Adding datasets to MultiDataSet
Following Bioconductor guidelines, MultiDataSet objects are created empty through its constructor. Once the object is created, datasets can be added with add_eset and add_rse. The first function adds an object of class eSet while the second adds a SummarizedExperiment object and its extensions. The two functions have the same arguments: the MultiDataSet object, the dataset to be added, a tag for the type of dataset (i.e. methylation, expression…) and a name for each dataset. MultiDataSet thus allows the storage of multiple dataset of the same type, under different names. For features with genomic coordinates, a GenomicRanges object is created from the dataset’s featureData. In order to maintain the consistency across all datasets, the names of the samples are given by those in the phenotype dataset (a column called “id” is requested). If not present, object’s sampleNames are used.
MultiDataSet package incorporates three specific functions to include specific omic data sets: ExpressionSet (Biobase package), MethylationSet (MultiDataSet package) and SnpSet (Biobase package). These specific functions call general functions to add the data after performing extensive or specific checks (e.g. checking the class of the set or checking fData’s columns). As a result, only datasets with defined features can be introduced to MultiDataSet through a specific function.
Specific functions should always be used by users to ensure that the sets are properly added to MultiDataSet. The two basic functions add_eset and add_rse are intended to be used only by developers to develop new specific functions. The hierarchy between the specific and basic functions is shown in Fig. 2.
Subsetting MultiDataSet
We have implemented two methods to perform subsetting. The operator ‘[’ can be used to select individuals, datasets and/or features. In the case of having tables with different samples, subsetting is performed by considering the union of samples from the different tables. For instance, let us assume that table 1 contains individuals A and B. Table 2 has individuals A, B and C, and Table 3 is having individuals A, C. Let us also assume that we are interested in getting information from tables 1, 2 and 3 for individuals A and C. Our subsetting method will return a MultiDataSet object containing individuals A for table 1 and individuals A and C for tables 2 and 3. We think that this procedure is better than returning a MultiDataSet object only having individual A (i.e. intersection) for the three tables. Therefore, subsetting by individuals may not return complete cases.
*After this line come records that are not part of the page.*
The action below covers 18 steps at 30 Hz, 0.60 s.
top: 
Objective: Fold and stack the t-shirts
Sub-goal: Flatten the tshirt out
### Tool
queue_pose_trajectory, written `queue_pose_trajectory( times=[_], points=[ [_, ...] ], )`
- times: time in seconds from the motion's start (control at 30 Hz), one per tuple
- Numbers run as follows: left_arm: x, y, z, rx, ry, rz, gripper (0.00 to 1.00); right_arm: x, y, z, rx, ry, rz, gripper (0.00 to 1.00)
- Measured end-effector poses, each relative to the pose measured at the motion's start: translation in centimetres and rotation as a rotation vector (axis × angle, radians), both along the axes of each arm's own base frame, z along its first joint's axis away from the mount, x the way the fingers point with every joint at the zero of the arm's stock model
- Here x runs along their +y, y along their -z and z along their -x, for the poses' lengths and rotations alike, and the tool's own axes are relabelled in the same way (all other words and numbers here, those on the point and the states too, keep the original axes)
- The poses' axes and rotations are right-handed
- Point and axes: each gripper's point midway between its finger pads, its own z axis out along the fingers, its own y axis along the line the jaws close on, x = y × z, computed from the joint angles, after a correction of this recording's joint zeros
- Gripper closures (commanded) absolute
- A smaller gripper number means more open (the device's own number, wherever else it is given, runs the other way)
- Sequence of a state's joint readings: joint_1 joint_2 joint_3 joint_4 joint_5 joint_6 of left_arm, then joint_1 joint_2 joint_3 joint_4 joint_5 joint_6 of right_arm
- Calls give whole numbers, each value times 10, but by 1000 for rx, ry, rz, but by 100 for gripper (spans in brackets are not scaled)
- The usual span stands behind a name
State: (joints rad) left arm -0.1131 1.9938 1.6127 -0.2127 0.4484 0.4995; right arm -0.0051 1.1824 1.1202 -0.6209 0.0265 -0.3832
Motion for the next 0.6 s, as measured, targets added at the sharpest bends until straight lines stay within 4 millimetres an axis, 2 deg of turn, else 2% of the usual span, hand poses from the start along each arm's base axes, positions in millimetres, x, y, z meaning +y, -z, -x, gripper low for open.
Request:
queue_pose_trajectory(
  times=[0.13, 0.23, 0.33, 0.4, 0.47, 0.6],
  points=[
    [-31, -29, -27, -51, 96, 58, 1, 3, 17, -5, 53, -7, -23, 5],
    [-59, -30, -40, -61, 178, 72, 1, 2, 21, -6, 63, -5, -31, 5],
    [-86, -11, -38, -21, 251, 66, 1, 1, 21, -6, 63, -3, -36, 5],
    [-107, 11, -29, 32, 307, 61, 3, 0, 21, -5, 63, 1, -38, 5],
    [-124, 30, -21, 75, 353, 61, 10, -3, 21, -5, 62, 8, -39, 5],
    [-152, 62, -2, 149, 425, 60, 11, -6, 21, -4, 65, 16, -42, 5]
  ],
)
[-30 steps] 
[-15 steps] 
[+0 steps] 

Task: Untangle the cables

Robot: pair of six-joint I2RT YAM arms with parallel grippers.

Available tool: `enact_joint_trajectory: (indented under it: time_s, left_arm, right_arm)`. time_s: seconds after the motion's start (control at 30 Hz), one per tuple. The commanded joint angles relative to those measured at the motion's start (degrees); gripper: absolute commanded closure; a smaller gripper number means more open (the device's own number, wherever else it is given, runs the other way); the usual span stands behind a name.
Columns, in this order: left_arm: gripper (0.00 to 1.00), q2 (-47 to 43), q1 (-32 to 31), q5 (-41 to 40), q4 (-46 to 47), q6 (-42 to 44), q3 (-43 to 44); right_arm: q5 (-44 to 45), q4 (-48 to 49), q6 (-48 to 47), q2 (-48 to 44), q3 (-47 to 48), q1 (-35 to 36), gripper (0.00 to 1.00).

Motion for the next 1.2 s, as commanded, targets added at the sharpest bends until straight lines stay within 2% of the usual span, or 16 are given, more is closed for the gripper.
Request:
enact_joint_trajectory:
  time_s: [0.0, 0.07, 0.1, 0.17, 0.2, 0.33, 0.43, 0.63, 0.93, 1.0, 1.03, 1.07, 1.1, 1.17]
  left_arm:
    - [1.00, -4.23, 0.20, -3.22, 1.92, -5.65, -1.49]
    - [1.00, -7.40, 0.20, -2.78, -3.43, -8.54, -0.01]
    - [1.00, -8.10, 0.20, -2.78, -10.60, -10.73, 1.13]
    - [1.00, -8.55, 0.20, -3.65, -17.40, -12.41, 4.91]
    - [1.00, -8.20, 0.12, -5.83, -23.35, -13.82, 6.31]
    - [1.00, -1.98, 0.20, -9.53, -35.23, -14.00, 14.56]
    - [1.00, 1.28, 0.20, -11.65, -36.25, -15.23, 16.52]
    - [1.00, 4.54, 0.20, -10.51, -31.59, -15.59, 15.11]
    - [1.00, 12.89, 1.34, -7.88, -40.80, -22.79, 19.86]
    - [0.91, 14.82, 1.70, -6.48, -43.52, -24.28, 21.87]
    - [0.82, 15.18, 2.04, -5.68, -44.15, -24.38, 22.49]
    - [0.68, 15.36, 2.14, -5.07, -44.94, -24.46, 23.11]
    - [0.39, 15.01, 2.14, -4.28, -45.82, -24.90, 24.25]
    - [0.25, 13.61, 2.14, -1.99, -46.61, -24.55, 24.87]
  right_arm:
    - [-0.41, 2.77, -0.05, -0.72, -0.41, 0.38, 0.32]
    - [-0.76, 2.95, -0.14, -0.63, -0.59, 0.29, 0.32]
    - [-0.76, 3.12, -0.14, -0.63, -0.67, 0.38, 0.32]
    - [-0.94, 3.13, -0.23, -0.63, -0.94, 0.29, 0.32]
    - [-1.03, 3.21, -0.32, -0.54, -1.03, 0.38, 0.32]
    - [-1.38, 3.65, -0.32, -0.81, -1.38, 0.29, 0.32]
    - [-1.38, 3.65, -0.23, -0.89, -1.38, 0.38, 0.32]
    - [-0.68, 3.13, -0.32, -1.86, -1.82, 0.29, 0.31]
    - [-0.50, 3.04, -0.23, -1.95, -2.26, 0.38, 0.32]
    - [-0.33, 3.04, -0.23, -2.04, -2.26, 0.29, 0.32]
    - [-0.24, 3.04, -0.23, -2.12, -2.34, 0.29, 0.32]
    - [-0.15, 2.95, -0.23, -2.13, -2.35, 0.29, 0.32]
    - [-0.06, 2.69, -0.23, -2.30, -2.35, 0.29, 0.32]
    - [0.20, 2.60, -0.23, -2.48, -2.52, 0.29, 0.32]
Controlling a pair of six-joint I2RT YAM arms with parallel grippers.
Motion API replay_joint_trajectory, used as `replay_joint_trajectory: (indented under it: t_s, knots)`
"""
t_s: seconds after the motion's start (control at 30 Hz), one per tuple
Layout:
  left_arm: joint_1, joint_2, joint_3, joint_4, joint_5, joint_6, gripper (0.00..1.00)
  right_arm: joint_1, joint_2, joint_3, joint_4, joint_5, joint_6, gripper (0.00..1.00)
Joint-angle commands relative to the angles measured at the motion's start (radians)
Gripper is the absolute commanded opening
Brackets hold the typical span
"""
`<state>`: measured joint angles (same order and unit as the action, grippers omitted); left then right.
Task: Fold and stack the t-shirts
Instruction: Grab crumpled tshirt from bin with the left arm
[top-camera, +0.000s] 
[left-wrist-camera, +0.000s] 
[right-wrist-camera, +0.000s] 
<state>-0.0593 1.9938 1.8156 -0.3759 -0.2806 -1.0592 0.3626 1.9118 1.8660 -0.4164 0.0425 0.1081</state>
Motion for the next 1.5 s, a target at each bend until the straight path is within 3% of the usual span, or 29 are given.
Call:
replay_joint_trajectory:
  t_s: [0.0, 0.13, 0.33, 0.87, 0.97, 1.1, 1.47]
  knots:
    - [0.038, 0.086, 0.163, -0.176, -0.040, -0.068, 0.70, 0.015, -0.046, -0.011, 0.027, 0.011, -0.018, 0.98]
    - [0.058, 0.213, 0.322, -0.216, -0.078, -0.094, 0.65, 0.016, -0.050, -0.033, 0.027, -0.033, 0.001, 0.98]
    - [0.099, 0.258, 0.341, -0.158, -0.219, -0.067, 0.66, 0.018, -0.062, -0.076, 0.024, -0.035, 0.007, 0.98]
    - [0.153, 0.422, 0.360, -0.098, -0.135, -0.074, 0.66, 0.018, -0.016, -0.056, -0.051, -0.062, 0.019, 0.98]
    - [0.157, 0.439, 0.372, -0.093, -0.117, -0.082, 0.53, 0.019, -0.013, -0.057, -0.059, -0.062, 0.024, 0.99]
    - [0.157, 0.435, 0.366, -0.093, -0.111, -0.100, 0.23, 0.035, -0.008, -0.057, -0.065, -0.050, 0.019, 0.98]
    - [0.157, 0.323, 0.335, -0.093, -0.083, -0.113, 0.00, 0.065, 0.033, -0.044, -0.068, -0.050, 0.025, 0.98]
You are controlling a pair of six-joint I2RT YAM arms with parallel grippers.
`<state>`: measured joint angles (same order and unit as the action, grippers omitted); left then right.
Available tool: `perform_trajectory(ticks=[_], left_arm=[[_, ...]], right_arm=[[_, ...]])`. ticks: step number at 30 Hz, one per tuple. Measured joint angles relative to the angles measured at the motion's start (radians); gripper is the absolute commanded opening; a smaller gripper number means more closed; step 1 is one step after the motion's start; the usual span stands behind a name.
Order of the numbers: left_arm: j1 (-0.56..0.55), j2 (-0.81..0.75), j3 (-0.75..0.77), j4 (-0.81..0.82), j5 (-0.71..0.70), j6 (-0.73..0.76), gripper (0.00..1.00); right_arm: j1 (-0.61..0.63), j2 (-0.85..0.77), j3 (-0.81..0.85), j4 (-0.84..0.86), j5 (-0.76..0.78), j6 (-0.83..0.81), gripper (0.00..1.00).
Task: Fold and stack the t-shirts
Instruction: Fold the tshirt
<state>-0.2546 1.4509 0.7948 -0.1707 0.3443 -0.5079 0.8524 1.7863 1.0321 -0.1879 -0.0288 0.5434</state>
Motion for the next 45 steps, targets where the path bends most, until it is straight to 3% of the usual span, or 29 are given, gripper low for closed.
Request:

Notice that the package has another function (commonSamples) that can be applied to this object to get complete cases if necessary.
When subsetting by datasets, if only one is selected, the original dataset is returned (aka. SnpSet, MethylationSet…). GenomicRanges object can be used as an argument to select the features present in a given genomic range. In this process, sets with no genomic coordinates (e.g. metabolomic data) are discarded. We extended the subsetting function of R (subset) to select specific features within a dataset, such as features associated to a gene or filtering individuals given a phenotype.